John Cage, 70, still the "enfant terrible" of avant-garde music, is shown in Paris after receiving the highest French culture award - Commander of Arts and Letters, Sept. 26, 1982.

Matthew Paris writes:

Los Angeles born, John Cage lived in an apartment filled with ferns and cactus, though an excellent pianist wrote music without a piano, was otherwise a legendary innovator and eccentric. Either he or Virgil Thomson were the two wittiest men in New York. This program offers a chess game played at the studio between the interviewer and Mister Cage, hopefully, an amusing counterpoint to the somewhat comical discussion.

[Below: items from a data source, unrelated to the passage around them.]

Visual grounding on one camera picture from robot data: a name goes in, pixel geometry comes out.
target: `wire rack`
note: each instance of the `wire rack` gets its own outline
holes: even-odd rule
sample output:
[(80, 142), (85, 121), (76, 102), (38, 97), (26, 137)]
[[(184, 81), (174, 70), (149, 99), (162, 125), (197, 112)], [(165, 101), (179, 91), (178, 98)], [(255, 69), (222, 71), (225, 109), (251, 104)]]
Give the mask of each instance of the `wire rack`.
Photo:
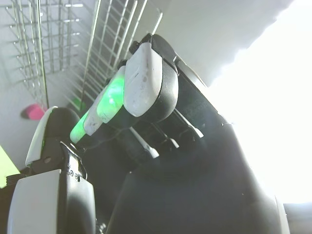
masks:
[(12, 0), (5, 11), (19, 70), (36, 102), (91, 105), (127, 59), (134, 39), (154, 33), (162, 12), (147, 0)]

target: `wire basket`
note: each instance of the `wire basket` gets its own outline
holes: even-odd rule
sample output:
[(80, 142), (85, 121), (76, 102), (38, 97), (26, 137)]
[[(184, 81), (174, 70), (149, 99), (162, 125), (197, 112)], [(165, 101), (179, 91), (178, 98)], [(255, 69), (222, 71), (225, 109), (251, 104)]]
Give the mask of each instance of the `wire basket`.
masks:
[(162, 18), (147, 0), (12, 0), (5, 10), (23, 82), (44, 110), (90, 106), (132, 41)]

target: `bright light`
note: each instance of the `bright light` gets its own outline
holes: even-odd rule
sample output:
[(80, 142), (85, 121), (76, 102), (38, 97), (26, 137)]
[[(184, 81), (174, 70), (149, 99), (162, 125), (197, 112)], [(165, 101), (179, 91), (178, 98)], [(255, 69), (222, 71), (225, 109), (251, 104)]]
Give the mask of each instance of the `bright light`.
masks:
[(311, 12), (296, 0), (210, 87), (256, 176), (285, 203), (312, 201)]

Being in John's house was always a sublime experience. The walls were white; the feel of the home was an eyrie. Ferns and cactus plants grew everywhere; the spareness of the furnishings suggested some of John's mechanical side as well as his subtle and suave monkish air.

I think John was naturally a more nervous man than he let on. His advocacies and his music sometimes had a hard-edged stasis. In the Sonatas and Interludes and the String Quartet he offered a spiritual refuge from a ferocious, nationalistic and motile world within a condition of intense and focused meditation that seemed to stop time altogether.

I always liked talking with John. He had the full range of a great user of our language. He had irony, the elevation of spirit, craft, and lots of strong, passionate opinions. If one initially might have thought John was putting on a performance, they were wrong. That was John.

One time I met John while he had a toothache. "It must hurt a lot," I said. "No, it's just right," he said.